Tony tries manfully not to steal Linda from Scott. He tells Linda that once before he stole away a girl Scott intended to marry, but that she was "no good," implying that on some level he did Scott a favor. However, despite Tony's claims of loyalty, it's clear that he wants to one-up his older brother in more ways than one. While Scott perfects his impenetrable metal, Tony comes up with a way to penetrate it. Initially Scott scoffs at Tony's method, equating it with the wild claims of ancient alchemists. Tony argues that he's found a way to speed up the process by which substances become amalgamated, and that it involves using a special machine that boosts his own brain waves, so that his own mind is instrumental in transposing atoms-- such as causing a pencil to become imbedded in a piece of steel.

On a side-note, in Colin Wilson's 1971 book THE OCCULT, Wilson argues that if the alchemists had been able to truly transmute metals, it could not have been done chemically, but only by some sort of mental magic.

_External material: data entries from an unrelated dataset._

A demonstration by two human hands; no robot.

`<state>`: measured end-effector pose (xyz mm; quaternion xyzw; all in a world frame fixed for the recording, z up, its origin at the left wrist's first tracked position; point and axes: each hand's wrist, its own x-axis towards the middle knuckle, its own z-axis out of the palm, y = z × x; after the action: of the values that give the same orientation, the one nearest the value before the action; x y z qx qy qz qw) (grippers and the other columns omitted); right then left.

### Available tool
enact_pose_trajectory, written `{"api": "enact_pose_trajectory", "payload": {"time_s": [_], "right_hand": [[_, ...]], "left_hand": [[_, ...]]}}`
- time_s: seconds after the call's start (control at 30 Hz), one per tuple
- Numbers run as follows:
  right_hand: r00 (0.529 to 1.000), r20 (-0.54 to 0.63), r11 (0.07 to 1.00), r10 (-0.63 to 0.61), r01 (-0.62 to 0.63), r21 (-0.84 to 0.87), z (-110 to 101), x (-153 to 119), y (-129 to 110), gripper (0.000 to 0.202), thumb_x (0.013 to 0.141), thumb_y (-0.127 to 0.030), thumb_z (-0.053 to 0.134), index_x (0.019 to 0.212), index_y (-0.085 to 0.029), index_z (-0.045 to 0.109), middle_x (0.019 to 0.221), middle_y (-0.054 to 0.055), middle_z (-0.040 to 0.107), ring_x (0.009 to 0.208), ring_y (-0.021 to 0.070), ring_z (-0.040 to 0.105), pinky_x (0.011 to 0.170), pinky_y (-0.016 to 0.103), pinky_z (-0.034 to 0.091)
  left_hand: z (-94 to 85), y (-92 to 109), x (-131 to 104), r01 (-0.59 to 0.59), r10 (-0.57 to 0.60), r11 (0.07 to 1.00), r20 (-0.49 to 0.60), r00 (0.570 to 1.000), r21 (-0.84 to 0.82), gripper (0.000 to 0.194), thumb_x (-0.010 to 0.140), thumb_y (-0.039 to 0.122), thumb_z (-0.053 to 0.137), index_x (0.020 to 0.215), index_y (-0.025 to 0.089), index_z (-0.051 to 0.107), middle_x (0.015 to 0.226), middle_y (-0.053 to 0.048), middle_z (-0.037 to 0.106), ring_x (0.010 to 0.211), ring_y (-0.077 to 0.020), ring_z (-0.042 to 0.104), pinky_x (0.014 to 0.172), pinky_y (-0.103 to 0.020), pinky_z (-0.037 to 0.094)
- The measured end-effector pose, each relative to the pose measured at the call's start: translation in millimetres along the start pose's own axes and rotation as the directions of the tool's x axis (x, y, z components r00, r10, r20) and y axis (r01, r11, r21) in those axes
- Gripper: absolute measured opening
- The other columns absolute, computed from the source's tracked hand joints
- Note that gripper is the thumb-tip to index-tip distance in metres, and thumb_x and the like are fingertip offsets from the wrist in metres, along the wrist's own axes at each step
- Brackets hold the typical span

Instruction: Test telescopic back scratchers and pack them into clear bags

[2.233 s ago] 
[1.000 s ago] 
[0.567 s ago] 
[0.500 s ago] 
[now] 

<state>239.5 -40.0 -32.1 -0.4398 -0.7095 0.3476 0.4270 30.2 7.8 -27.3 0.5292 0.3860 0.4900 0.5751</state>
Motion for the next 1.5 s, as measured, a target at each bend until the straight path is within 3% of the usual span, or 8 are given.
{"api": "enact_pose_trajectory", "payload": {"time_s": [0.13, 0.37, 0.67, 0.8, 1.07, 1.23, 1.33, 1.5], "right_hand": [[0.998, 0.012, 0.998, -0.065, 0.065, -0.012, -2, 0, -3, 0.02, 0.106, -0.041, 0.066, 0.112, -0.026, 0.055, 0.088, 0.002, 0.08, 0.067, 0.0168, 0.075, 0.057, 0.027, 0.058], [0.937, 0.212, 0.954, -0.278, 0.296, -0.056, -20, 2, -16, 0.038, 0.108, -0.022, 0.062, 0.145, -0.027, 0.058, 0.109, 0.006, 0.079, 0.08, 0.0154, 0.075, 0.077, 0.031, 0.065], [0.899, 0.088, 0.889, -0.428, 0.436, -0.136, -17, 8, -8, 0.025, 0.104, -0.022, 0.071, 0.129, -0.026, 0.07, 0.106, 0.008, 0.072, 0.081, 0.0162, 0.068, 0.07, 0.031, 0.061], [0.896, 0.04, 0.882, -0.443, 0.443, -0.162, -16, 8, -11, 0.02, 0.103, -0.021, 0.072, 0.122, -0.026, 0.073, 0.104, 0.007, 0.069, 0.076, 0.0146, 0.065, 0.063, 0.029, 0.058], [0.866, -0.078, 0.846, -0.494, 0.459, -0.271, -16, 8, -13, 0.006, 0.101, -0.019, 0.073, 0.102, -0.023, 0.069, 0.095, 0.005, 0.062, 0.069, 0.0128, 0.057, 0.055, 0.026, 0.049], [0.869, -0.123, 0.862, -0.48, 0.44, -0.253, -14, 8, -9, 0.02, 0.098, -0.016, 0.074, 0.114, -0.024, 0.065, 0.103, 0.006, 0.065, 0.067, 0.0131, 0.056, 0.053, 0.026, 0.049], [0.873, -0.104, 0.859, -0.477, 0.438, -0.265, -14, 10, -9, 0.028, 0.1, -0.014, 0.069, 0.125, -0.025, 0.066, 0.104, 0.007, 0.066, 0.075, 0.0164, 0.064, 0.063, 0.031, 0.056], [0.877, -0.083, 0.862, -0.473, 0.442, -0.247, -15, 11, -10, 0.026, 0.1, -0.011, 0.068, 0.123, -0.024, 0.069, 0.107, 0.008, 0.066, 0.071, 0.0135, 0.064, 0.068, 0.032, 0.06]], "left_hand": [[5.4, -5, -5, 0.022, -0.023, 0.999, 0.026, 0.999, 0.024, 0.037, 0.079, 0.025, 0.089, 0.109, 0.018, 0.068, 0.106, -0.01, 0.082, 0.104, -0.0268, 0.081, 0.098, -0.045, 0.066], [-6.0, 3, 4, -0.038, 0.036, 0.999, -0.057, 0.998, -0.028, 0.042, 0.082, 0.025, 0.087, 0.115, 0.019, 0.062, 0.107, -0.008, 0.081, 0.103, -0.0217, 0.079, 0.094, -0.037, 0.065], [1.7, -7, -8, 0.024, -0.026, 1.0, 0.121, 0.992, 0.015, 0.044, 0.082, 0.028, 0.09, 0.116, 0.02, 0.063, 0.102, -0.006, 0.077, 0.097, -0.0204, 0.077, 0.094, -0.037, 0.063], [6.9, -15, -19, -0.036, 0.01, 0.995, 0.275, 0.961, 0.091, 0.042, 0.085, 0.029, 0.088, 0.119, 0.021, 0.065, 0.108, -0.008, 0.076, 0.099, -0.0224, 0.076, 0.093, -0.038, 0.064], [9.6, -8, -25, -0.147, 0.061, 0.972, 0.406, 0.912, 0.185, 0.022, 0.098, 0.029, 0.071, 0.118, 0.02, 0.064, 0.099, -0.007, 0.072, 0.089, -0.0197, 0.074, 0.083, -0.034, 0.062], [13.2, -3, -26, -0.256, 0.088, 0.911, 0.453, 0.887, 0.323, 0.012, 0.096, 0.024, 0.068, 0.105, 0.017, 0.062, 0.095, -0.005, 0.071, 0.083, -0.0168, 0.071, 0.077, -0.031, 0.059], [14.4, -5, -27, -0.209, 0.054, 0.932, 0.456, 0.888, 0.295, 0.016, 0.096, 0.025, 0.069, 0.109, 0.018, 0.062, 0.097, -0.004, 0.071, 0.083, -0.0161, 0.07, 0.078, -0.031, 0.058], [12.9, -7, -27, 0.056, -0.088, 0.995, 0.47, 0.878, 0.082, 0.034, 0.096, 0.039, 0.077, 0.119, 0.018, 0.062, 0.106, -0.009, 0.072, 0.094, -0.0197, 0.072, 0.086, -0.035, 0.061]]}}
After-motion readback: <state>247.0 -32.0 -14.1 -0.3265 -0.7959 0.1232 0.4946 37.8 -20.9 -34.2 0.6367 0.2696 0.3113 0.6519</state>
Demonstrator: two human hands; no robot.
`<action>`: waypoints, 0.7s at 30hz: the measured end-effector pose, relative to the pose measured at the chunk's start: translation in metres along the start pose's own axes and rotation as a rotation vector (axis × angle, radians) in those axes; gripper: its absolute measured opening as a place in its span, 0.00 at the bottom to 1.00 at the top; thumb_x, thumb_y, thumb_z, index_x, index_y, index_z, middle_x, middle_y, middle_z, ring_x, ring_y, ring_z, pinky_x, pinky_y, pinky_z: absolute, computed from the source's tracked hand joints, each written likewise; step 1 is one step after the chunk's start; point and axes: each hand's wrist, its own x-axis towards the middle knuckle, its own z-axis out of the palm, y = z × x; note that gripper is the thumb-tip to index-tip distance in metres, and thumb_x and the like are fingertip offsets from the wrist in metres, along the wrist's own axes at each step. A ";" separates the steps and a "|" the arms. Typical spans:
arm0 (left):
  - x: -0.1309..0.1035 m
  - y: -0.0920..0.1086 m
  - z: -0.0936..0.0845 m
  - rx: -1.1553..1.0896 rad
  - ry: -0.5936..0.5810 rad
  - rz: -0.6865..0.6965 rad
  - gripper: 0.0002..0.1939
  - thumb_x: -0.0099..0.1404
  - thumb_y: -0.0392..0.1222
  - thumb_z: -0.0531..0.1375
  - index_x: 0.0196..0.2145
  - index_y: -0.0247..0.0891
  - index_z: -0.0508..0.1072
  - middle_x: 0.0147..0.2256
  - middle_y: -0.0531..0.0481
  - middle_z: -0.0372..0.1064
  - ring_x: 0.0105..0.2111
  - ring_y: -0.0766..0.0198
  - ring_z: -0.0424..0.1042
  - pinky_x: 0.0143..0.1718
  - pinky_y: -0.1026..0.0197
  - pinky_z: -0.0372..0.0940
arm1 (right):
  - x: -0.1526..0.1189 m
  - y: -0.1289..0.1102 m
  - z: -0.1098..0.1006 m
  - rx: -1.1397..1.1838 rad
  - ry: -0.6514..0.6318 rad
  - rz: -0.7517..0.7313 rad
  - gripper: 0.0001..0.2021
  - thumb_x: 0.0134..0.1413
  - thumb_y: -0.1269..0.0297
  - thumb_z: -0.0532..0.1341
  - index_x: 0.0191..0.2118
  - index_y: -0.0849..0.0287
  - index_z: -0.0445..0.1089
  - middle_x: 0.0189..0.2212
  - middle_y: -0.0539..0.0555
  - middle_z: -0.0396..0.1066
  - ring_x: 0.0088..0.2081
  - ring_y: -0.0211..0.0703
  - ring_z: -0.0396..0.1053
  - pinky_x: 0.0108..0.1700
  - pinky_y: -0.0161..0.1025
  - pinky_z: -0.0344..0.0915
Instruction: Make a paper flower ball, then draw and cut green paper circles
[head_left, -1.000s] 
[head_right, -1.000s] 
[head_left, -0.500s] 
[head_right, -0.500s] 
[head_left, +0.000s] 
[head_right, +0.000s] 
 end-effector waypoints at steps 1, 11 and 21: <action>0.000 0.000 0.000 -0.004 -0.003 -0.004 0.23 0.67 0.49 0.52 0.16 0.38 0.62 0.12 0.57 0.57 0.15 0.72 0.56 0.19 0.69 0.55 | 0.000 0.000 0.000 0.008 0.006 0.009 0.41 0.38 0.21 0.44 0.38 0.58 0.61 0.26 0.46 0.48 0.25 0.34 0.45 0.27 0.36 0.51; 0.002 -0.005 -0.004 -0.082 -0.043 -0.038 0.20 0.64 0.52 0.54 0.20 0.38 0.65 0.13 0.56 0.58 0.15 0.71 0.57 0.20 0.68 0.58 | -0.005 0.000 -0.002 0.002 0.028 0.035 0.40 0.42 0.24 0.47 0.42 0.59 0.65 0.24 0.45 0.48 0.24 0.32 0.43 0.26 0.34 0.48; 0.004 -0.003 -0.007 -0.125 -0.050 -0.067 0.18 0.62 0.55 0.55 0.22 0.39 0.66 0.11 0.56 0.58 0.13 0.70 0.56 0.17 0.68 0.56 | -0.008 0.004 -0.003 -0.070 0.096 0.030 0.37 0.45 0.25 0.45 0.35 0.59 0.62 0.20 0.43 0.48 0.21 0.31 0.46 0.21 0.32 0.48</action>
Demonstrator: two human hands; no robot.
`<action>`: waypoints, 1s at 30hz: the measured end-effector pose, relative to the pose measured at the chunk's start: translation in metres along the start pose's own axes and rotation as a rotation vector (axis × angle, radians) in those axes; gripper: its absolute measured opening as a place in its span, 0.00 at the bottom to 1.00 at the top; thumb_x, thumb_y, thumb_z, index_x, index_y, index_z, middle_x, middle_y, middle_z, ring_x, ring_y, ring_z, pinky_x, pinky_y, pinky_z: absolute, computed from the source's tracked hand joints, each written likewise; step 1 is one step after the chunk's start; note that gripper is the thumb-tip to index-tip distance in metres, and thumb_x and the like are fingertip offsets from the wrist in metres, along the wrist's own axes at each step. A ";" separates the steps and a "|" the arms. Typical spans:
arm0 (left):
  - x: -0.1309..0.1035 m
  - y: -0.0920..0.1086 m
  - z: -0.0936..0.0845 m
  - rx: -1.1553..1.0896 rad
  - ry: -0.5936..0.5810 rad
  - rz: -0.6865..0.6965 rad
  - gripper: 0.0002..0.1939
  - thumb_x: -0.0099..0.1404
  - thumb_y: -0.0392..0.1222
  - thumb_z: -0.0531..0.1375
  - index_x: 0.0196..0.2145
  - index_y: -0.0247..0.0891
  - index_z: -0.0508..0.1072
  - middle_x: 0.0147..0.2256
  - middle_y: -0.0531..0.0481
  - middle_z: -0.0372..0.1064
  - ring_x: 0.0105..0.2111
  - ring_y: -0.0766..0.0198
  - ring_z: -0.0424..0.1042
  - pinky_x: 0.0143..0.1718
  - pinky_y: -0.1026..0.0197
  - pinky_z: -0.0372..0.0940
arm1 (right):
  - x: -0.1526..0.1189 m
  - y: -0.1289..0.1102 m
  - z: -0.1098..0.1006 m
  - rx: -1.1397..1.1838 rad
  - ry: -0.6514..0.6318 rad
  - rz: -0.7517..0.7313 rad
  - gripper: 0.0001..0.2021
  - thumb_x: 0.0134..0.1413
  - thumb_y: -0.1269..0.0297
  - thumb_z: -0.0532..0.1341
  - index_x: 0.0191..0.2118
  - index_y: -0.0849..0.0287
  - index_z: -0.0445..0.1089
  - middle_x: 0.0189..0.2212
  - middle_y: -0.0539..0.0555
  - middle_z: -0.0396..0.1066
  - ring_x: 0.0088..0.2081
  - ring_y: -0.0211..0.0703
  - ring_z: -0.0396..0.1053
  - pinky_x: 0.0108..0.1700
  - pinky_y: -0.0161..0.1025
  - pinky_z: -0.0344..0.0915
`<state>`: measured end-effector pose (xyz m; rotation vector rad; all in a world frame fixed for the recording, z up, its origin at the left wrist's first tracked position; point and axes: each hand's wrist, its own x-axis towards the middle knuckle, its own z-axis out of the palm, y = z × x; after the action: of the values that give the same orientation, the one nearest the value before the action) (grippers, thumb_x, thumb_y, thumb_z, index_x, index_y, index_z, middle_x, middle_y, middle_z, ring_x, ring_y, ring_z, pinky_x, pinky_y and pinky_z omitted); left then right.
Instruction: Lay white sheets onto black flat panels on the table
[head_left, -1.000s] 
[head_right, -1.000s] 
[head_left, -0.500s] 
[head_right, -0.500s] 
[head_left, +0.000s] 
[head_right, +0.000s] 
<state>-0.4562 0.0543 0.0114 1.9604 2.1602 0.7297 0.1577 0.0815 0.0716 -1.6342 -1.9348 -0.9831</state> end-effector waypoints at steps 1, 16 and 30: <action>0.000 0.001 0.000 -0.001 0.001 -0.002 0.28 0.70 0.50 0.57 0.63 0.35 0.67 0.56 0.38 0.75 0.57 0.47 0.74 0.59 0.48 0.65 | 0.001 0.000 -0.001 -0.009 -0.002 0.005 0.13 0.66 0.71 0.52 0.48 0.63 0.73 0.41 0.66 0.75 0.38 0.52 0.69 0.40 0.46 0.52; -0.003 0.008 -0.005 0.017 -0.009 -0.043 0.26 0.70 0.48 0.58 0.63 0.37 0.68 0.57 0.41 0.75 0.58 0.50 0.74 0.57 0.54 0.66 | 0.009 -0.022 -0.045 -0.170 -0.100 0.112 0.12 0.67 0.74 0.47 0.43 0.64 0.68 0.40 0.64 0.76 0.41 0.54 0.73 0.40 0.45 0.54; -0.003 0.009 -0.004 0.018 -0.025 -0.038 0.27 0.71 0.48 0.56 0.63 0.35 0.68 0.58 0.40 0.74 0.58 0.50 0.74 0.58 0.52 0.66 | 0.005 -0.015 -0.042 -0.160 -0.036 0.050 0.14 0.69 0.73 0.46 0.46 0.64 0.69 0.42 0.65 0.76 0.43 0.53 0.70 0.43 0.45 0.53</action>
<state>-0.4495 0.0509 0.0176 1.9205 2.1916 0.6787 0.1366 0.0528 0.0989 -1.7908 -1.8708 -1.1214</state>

Tony, having already stolen the woman Scott thought was his, indirectly causes his conservative brother to become consumed with this new line of research. Inevitably, Scott follows the course taken by Wells' "Invisible Man" and many others; he tries the process on himself. But whereas Doctor Griffin went mad because of the effects of the drug he took, it's suggested that Scott already has some brain-troubles, due to migraine headaches. Are the headaches the result of pent-up rage as he's constantly overshadowed, both by boss Carson and brother Tony? It would seem so, for once Scott gains the power to drain life-forces from humans with a touch, he intentionally kills Carson. He also kills another lab-worker, Roy Parker, who expresses envious sentiments toward Scott and who makes an unsuccessful pass at Linda some time before Tony comes into the story.

What we have, then, is the story of the Prodigal Brother, retold so that when the Prodigal comes back to the fold he manages to steal the Loyal Brother's girlfriend and poison his mind so that Loyal Brother goes on a killing spree. The cosmological aspects of the narrative, dealing with the ability of substances to penetrate one another, are largely metaphors for the psychological conflict, in which Scott, the sci-fi scapegoat of the tale, suffers for Tony's erratic brilliance.

Not to say that Scott is without fault. Early on he's portrayed as being overly logical, without any strong emotions and certainly without the ability to charm a woman. (Later he's picked up by a b-girl, whom he ends up killing; one wonders if the "no good" woman was also just after his money.) He never takes Linda's feelings into account, and his belated desire to relate to her causes him to drop his guard at the climax. After she's wounded him, he defiantly cries that no one can touch him-- and then essentially kills himself by trying to pass through a wall of cargonite, where he (like the earlier pencil) becomes stuck and expires.

Still, for all his faults, my sympathies remained more with Scott than either Tony or Linda, who don't come off as particularly admirable despite all their breast-beatings.